Quickie: Divine Divinity

3 05 2009

I bought Divine Divinity from Target for $2.49. It was released in 2002, the game is an action-rpg with actual role playing when you’re not fighting (dialog and what not). It has been one of Target’s “budget” games for a while. Budget is quoted because of the stigma of being associated with titles like Prison Tycoon and countless diner dash knockoffs, however on this same rack you can find Civilization 3, Railroad Tycoon 2 and Galactic Civilization II: Dread Lords. It’s really not a bad place to spend a few bucks sometimes. Anyway, I live in a college town, so people don’t have the time to play video games, myself included, and the rest are … characters that wouldn’t want to play Divine Divinity. There were almost about 4 copies there for $2.49. I snatched it right up for that price, I’ve spent more on dysentery from Steak ‘n Shake.

Flaming rectum

Flaming rectum

I was excited, although felt the wahjah from taking a game with cover that could be mild biblical porn (rule 34) to the register. The baby food in the other hand might have helped, or exponentially worsened the situation, hard to tell looking back.

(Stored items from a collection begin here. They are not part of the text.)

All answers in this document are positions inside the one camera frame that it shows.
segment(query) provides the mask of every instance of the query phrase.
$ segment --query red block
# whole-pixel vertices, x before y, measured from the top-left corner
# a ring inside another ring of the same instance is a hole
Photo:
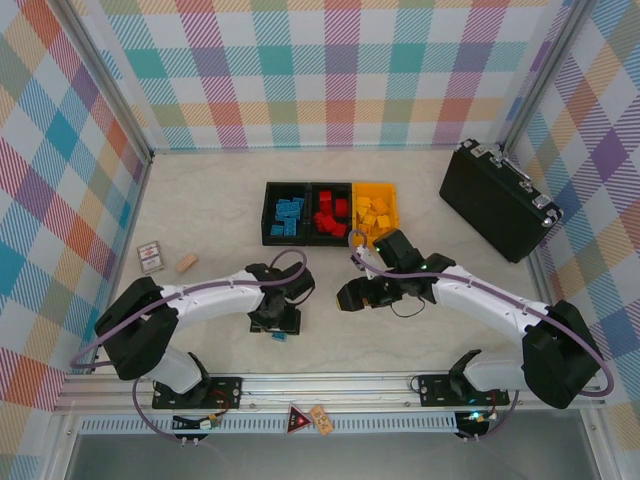
[[[336,217],[349,216],[349,202],[346,198],[336,198]]]
[[[333,232],[333,229],[336,228],[336,221],[333,219],[332,216],[326,216],[322,219],[322,224],[324,225],[324,228],[327,229],[328,232]]]
[[[320,202],[320,210],[327,216],[333,215],[333,207],[331,206],[331,200]]]
[[[327,233],[327,229],[324,228],[324,224],[322,223],[322,220],[324,219],[324,214],[322,212],[317,212],[314,216],[313,219],[316,222],[316,227],[318,228],[318,232],[320,233]]]
[[[344,223],[336,223],[336,226],[331,230],[331,235],[334,237],[344,237],[347,233],[347,226]]]

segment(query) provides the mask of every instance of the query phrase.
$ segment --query checkered backdrop
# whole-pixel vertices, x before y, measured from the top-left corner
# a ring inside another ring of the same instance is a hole
[[[143,161],[45,0],[0,0],[0,479],[32,478]]]
[[[569,2],[74,3],[150,143],[194,149],[495,141]]]
[[[617,379],[621,464],[640,478],[640,7],[602,0],[515,152],[564,209],[541,252]]]

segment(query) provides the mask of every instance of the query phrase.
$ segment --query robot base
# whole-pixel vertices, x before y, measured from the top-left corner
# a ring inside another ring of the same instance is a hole
[[[284,311],[284,314],[280,317],[277,325],[270,327],[268,329],[262,327],[261,322],[256,322],[251,319],[251,325],[249,326],[249,332],[251,333],[261,333],[261,332],[283,332],[287,335],[300,335],[300,320],[302,318],[302,314],[300,310],[294,308],[287,308]]]
[[[420,405],[423,407],[461,407],[474,405],[492,407],[493,396],[490,392],[473,391],[468,393],[466,401],[461,400],[451,388],[450,375],[419,375],[417,377],[420,392]],[[501,390],[491,390],[495,395],[495,405],[509,405],[509,394]]]
[[[168,386],[155,382],[153,384],[154,395],[151,401],[151,408],[154,410],[180,410],[180,409],[202,409],[207,411],[215,410],[237,410],[240,408],[240,398],[242,396],[241,377],[211,377],[207,394],[198,405],[191,404],[184,395],[175,393]]]

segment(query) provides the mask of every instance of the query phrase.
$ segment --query blue plastic piece
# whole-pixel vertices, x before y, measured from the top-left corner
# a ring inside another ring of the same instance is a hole
[[[273,338],[274,340],[278,340],[279,342],[286,342],[287,334],[284,332],[275,332],[271,335],[271,338]]]
[[[276,215],[276,222],[284,222],[287,218],[295,218],[296,220],[300,220],[300,212],[285,212],[280,215]]]
[[[295,237],[296,236],[296,219],[287,218],[284,221],[284,236]]]
[[[276,204],[276,213],[278,215],[283,215],[287,212],[300,212],[300,204],[298,202],[289,202],[289,203],[277,203]]]

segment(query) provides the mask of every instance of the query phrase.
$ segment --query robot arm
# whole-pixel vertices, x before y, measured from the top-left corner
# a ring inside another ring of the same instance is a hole
[[[253,264],[229,277],[200,285],[159,286],[149,277],[139,278],[100,317],[95,331],[101,336],[140,309],[177,297],[139,318],[106,340],[103,346],[120,379],[151,378],[182,395],[195,407],[208,392],[209,374],[195,355],[169,346],[173,334],[222,315],[247,313],[252,332],[297,335],[301,314],[289,302],[315,288],[309,270],[305,268],[302,275],[281,286],[260,286],[259,283],[289,278],[300,268],[301,263],[284,271]],[[222,286],[198,288],[211,283]]]
[[[400,230],[379,237],[374,247],[390,273],[431,272],[441,276],[371,277],[367,270],[369,278],[352,280],[338,292],[342,310],[384,307],[408,294],[463,311],[506,335],[517,346],[514,352],[500,354],[472,350],[456,362],[449,372],[450,387],[462,401],[472,392],[526,388],[547,404],[566,408],[598,371],[598,364],[582,347],[531,313],[558,321],[599,353],[573,305],[560,301],[549,306],[518,297],[474,277],[437,253],[425,259]],[[514,300],[526,308],[515,307]]]

cue the let there be... jokes

Let there be side boob!

I installed it, got a no-cd fix and just started playing tonight. The game gives you three classes: warrior, wizard and rogue, in male and female flavors. Typical. I ended up choosing a female thief (rogue) because I felt sexy. Then I walked the character around for three seconds. Lowe and behold:

Practical

The front of the damn thing looked ridiculous enough, with every fantasy cliche being fulfilled, heaving cleavage and swimsuit cut chest armor, and yet gauntlets and knee-highs for armor value. Then I saw the back:

Yet shiny

Seriously? Fitting that I am literally spelunking for the screen shot. I mean the fiancee seeing the box art was bad enough, but got forbid she actually sees this. The game isn’t bad though, at least I’m enjoying the first hour I spent with it. The big complaint I have is your vision is limited to a circle the equivalent of 7 or 8 feet around your character, the rest concealed with the fog of war. It’s a real shame, the world actually looks really nice, the graphics aren’t as dated as I would have thought, the 2d style with 3d characters and details looks stylized rather than limited. I can see myself sinking quite a bit more time into it, at least until Good Old Games puts Baldur’s Gate up, at which point I might get drawn away for a while. One other complaint? These catacombs I was in, that may or may not be an accessory to demonic activities, presumably ruled by a maleficent ruler, has laying around, among corpses strewn about like garland in Macy’s on Christmas and spider webs that would make Jeff Daniels uneasy, the hell fiends thought ahead to lock their barrel. Singular. There is one locked barrel. The others are unlocked.

Oh, I see the lock now.

Oh, I see the lock now.

I saw this barrel twice. I just stabbed the barrel in the middle and it exploded, revealing it’s hidden gold to me. Nullifying the one advantage you might have to locking a barrel. Other locked things have you go through a manner of unlocking them: key or pick. I can stab open a locked barrel but not a door made from rotted wood that’s much less dense? I can’t show the blacksmith my heaving breasts and have him open the door? Dragon Age, how about we fix a few of those problems. Maybe even let me take off the steel thong once my dagger breaks and use it as a rudimentary Bat’Leth. I’ll settle for characters that resemble the average people they are portraying, not LA strippers or professional baseball players.

A Rod

Also: bulge

Also, if anybody knows a club that has dancers wearing metal thongs, please post it in the comments.